Pierrot le fou, amoureux et révolutionnaire de la Nouvelle Vague.
Ferdinand Griffon aime Marianne, et Marianne aime Ferdinand, mais elle l’appelle Pierrot. Il laisse tomber sa femme, la suit, dans une cavalcade avec des fusils, des stations essence Total, des évocations de la guerre du Vietnam, pour un amour passionnel, qui se sait tragique dès le départ.
Des films de Godard, Pierrot le Fou est l’un des rares à être accessible, mais surtout le film où sa recherche formelle et conceptuelle sur le son et l’image se marie à une histoire d’amour sans précédent, empreinte d’une poésie peu égalée au cinéma.
Jamais des corps n’auront bougé avec tant de grâce à l’écran, évoquant une liberté que plus personne (et peut-être encore moins maintenant) n’oserait s’accorder. Affranchissement total : de l’argent, des convenances, du matérialisme. Cette liberté de mouvement est d’autant mieux chorégraphiée qu’elle est portée par une caméra large, glissant dans de longs plans aérés aux couleurs éclatantes.
Godard réussit à faire passer ses idées essentielles sur le cinéma (mise en abyme de la représentation, détachement de la fiction ou jeu de couleurs formel) mais aussi à faire se rencontrer la trivialité et la poésie. La violence est omniprésente, bien que distancée (le sang est d’un rouge toujours trop faux), et si le couple gambade sous les arbres, nourris dans leur idylle d’amour et d’eau fraiche, ils sont également des arnaqueurs sans scrupules, dernier maillon de cette société qu’ils rejettent.
Pierrot le fou se déploie donc, film fascinant qui captive le spectateur.
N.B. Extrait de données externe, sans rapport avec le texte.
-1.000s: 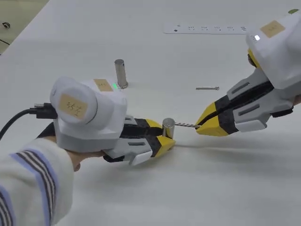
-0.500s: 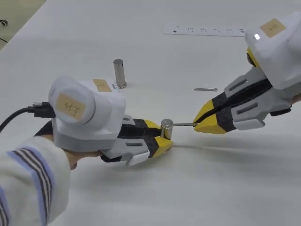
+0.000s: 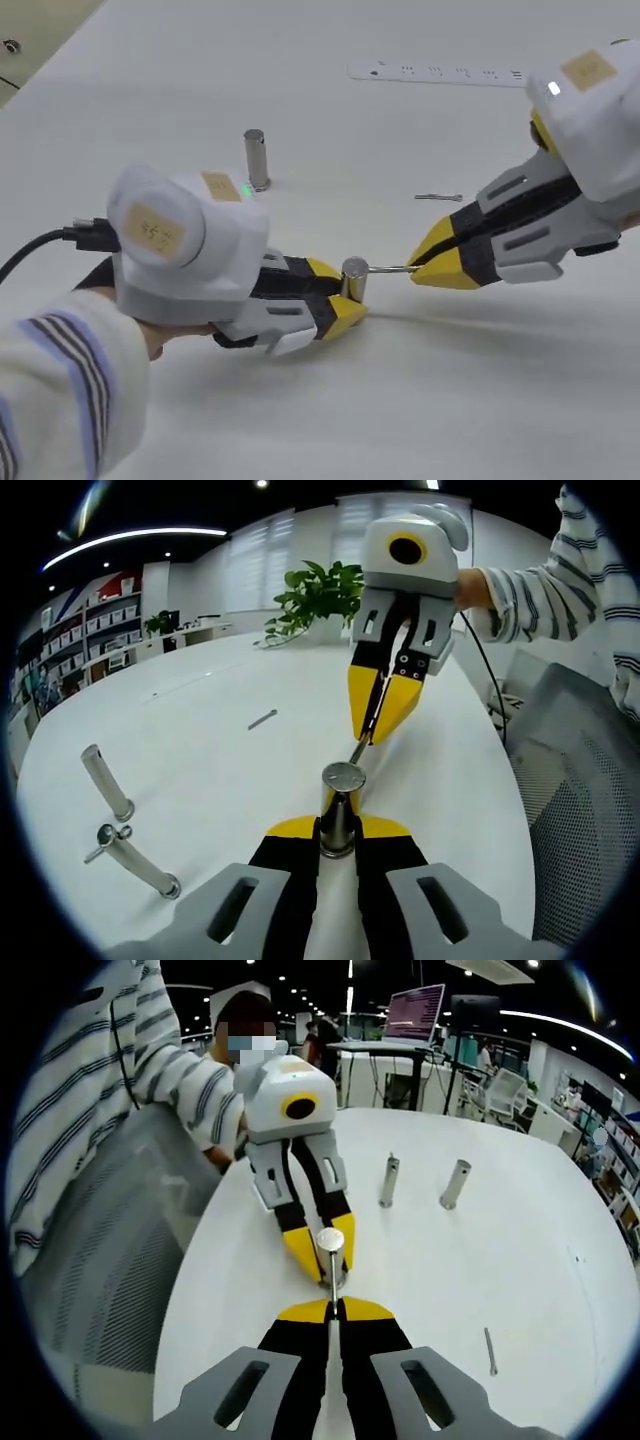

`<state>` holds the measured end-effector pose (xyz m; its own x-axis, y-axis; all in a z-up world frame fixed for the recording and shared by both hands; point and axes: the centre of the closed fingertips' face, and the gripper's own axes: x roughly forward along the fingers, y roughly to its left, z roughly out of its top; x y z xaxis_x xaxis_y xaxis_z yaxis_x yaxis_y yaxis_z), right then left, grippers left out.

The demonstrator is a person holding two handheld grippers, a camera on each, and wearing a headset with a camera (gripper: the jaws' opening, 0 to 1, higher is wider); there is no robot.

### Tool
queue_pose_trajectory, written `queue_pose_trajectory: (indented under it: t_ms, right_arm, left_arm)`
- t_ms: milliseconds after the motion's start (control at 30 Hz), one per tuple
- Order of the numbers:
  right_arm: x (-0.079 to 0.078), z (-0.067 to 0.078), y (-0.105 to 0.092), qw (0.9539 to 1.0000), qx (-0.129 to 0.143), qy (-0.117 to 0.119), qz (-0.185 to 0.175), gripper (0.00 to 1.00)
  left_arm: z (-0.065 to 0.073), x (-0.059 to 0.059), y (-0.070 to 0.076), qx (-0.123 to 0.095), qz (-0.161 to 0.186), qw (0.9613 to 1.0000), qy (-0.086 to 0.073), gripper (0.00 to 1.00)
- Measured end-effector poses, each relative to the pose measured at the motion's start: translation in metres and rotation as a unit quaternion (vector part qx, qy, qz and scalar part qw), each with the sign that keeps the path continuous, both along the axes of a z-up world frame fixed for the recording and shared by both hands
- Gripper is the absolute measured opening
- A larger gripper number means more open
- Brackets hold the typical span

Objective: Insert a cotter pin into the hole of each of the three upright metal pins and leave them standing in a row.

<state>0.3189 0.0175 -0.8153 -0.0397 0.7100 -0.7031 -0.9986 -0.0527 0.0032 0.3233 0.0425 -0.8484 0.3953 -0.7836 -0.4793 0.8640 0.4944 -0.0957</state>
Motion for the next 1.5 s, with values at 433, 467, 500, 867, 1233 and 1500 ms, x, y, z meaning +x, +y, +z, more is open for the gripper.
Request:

Celui-ci pressent l’inéluctable tragédie du couple et la craint, se laisse porter par un romantisme éblouissant, nourrit de Rimbaud, de peinture de la Renaissance et de chansons, et ne cesse d’être surpris par le montage audacieux.
Enfin, le message porté sur la banalisation de la violence et le désarroi du cinéaste face à une société sans rêves résonnant avec force à notre époque, font de Pierrot le fou un film encore si moderne cinquante ans après.